Sarah Danaher BSc MSc registered dietitian

Diagnosing polycystic ovary syndrome

PCOS is usually diagnosed by your GP or healthcare provider. They will carry out blood tests at a suitable time during the menstrual cycle to determine whether or not you are affected.

Once the diagnosis has been made, options for management can then be discussed. If treatment is needed, your GP or specialist may prescribe you medication and/or may recommend certain lifestyle changes.

For more complicated cases, you may be referred to a professional specialising in female reproductive health, such as a gynaecologist or endocrinologist.

Two women looking towards mountains

Symptoms of polycystic ovary syndrome

Women will commonly begin to notice symptoms of polycystic ovary syndrome between their late teens and early 20s. Not all the PCOS symptoms will occur in all sufferers; for example, some women may experience extremely irregular periods, whereas others may have normal cycles but find excess body hair.

Some sufferers will experience mild symptoms, while others may suffer more than one, these can include:

  • Absent or irregular periods.
  • Acne, usually on the face.
  • Thinning hair.
  • Excess body hair on the face, forearms, lower legs, around the nipples and lower abdomen - this is known as hirsutism.
  • Weight gain - this is common in women with the condition. Cells are resistant to the insulin controlling sugar levels, this means the sugar isn’t used properly and is stored as fat instead.
  • Miscarriage - women suffering PCOS usually have a raised level of the luteinising hormone. Sufferers with high levels of this stand a 65 per cent increased risk of pregnancy resulting in miscarriage.

Long-term risks of PCOS

Polycystic ovary syndrome can, over time, increase the risks of developing health problems later in life. PCOS is also a common cause for female infertility - with many women discovering the condition when trying to conceive.
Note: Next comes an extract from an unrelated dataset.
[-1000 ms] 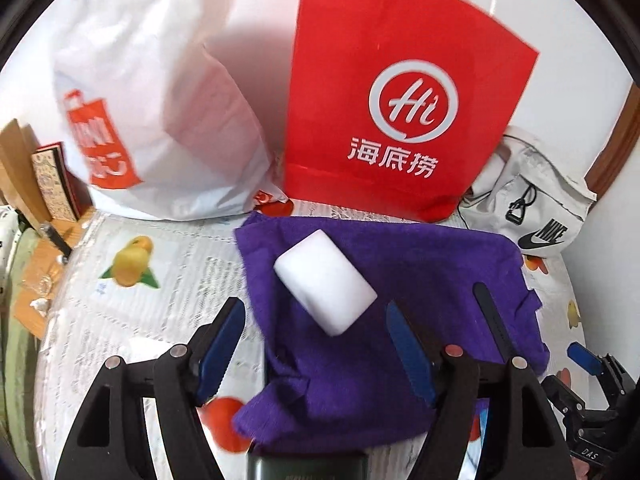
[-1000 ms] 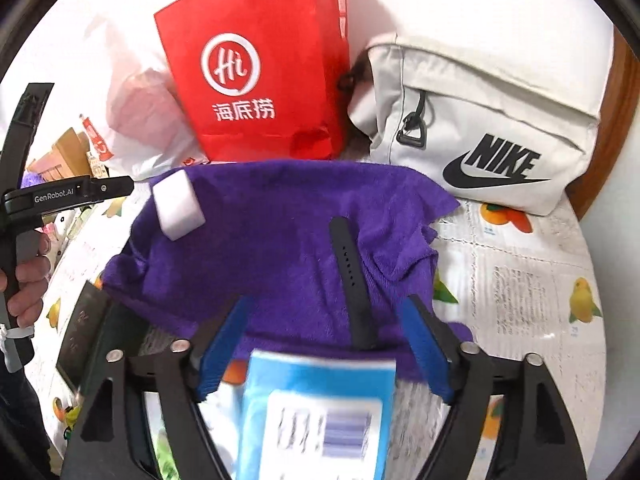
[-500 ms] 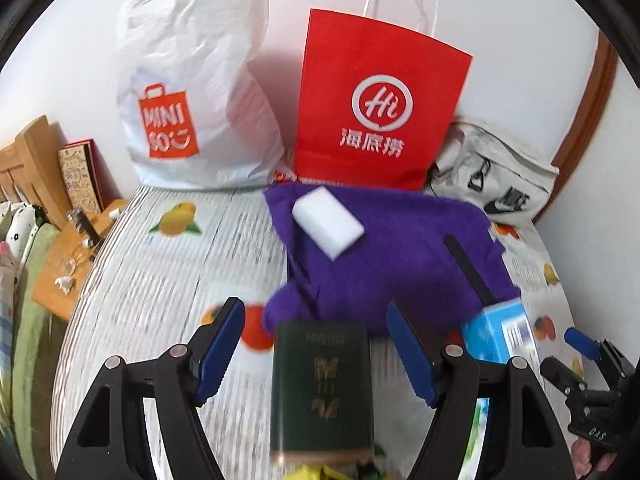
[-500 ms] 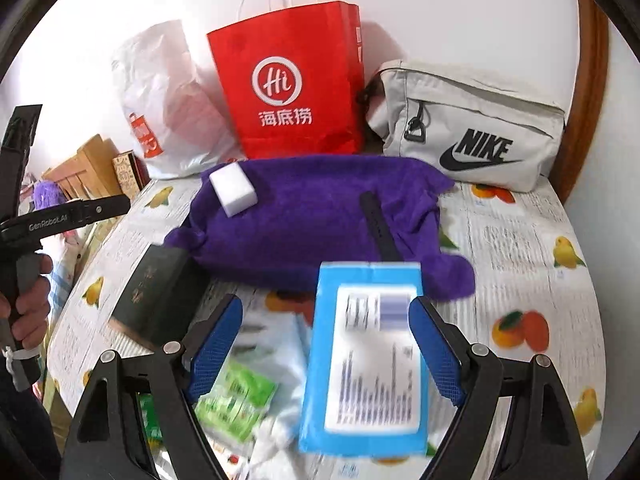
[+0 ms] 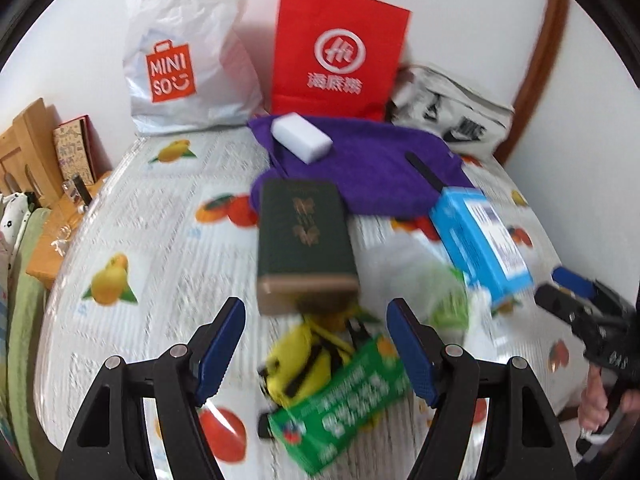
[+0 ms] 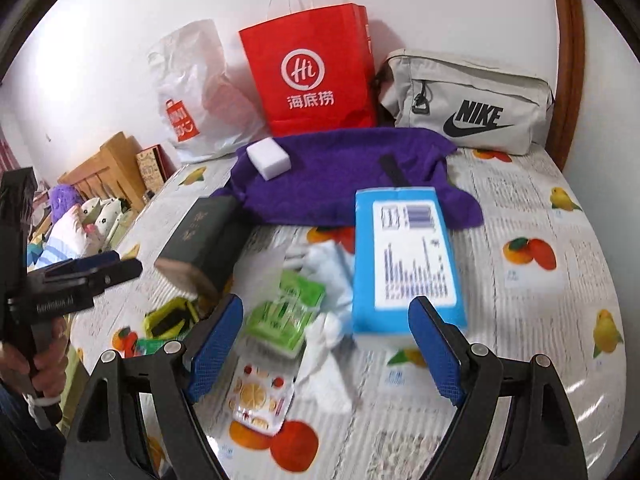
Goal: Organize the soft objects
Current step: 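Grasp the green snack packet with the left tool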
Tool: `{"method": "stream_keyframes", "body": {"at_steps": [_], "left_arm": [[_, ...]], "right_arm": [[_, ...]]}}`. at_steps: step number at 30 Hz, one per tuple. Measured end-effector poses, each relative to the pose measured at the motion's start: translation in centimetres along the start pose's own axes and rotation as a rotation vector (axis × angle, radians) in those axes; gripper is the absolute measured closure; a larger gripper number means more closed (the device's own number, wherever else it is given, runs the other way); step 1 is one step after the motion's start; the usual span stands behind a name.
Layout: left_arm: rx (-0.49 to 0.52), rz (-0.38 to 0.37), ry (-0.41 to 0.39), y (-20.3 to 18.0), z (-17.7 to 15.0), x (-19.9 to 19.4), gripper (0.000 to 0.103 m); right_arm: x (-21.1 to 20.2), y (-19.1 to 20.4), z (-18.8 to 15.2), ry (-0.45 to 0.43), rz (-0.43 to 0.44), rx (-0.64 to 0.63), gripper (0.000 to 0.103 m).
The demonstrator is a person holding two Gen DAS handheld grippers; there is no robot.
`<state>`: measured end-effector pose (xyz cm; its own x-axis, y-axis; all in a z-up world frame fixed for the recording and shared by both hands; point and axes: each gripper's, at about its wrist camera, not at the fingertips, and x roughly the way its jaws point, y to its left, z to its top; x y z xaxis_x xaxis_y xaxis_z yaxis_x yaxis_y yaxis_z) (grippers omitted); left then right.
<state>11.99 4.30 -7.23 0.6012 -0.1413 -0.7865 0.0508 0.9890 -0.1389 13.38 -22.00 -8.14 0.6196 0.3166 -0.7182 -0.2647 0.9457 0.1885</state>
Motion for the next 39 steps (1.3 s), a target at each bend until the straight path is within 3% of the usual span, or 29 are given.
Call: {"method": "stream_keyframes", "body": {"at_steps": [12, 19, 24, 26, 28, 33, 36, 39], "left_arm": [[0.120, -0.083, 0.059, -1.8, -6.2, 1.9, 0.031], [0.147, -0.118, 0.098, -2.3, -6.1, 4.3, 0.031], [0.151, -0.098, 0.119, -3.2, -5.8, 6.1, 0.032], [0.143, -0.129, 0.120, -3.4, -5.7, 6.0, 0.056], [0.109, -0.179, 0.127, -3.2, -5.5, 5.5, 0.065], [0.111, -0.177, 0.135, -2.9, -6.1, 5.3, 0.065], [0.112, -0.179, 0.142, -3.0, -6.5, 5.2, 0.056], [0.093, -0.177, 0.131, -2.8, -6.7, 5.4, 0.057]], "right_arm": [[0.7, 0.3, -4.4, 0.047, 0.028, 0.002, 0.018], [1.2, -0.4, -5.5, 0.073, 0.046, 0.017, 0.018], [1.8, -0.9, -5.6, 0.088, 0.058, 0.033, 0.018], [2.0, -1.0, -5.8, 0.095, 0.057, 0.029, 0.018], [2.0, -1.1, -6.0, 0.101, 0.048, 0.024, 0.018], [2.0, -1.6, -6.4, 0.102, 0.056, 0.038, 0.018], [2.2, -1.5, -6.5, 0.108, 0.056, 0.038, 0.018], [2.3, -1.3, -6.6, 0.115, 0.057, 0.035, 0.018]]}}
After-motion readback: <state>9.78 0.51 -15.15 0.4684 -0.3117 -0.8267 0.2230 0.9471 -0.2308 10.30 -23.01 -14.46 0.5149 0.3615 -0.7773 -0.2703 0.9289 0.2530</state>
Women with PCOS are at an increased risk of developing:

PCOS treatment

There are a variety of treatments available which can effectively control the symptoms of PCOS.

Hormone treatment

Hormone therapy is often used as a PCOS treatment as a way of alleviating certain symptoms. In some cases, hormone medications are prescribed to block any unwanted hair growth, acne and high testosterone levels.

Diabetes medication

Medication commonly used by diabetes sufferers has been found to be an effective PCOS treatment. Found to increase ovulation among women who have the condition, experts believe it may reduce health risks linked to insulin resistance and the effect of abnormal hormone levels.

Clomiphene

This is a fertility drug occasionally offered to sufferers as a PCOS treatment. This is because clomiphene is capable of stimulating the ovaries if the woman is not ovulating.
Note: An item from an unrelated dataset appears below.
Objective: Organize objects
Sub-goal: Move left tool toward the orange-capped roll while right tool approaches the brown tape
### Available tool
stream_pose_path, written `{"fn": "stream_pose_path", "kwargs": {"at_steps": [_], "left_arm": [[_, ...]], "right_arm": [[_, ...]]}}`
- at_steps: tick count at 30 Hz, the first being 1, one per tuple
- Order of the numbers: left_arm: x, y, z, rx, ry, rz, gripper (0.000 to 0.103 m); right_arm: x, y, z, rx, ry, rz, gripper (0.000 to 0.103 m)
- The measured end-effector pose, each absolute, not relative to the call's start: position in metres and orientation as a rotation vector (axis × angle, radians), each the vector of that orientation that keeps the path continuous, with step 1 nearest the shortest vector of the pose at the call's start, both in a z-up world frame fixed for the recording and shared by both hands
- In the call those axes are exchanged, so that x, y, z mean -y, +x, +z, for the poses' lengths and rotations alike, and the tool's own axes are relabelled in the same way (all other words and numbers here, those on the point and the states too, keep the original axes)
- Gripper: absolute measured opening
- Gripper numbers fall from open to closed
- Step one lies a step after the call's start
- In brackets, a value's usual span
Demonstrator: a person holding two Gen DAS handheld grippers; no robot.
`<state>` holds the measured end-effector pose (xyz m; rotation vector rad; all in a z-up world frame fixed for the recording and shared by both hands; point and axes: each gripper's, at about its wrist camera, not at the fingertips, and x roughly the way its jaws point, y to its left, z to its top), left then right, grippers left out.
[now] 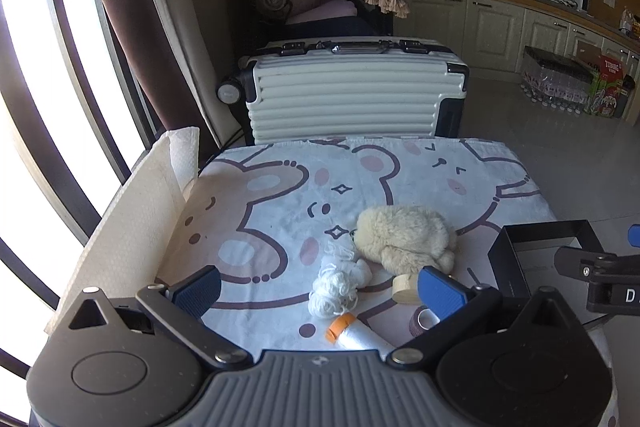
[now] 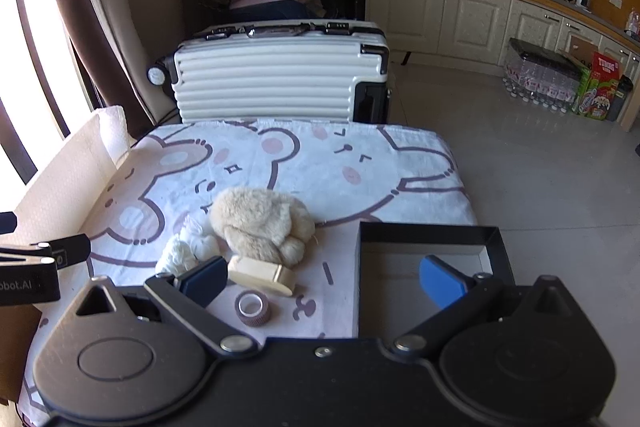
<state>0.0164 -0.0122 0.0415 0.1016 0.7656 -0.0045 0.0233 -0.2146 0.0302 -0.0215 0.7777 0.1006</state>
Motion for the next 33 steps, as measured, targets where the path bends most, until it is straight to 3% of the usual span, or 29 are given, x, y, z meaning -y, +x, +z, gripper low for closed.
{"fn": "stream_pose_path", "kwargs": {"at_steps": [15,33], "left_arm": [[0.003,0.069,0.055,-0.766,0.037,0.040,0.103],[-0.024,0.101,-0.040,-0.983,-0.140,0.177,0.103]], "right_arm": [[0.201,0.077,0.051,-0.780,0.074,0.077,0.103],[0.175,0.116,-0.037,-0.946,0.128,0.082,0.103]]}}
Please consult a medical professional for more information on PCOS medication.

Surgery

A treatment option for women with PCOS may be to undergo a minor surgical procedure. Laparoscopic ovarian drilling (LOD) is a treatment offered to women suffering from the fertility problems often associated with the condition. The ovaries are treated with either heat or laser, to target and break down the tissue producing the male hormone.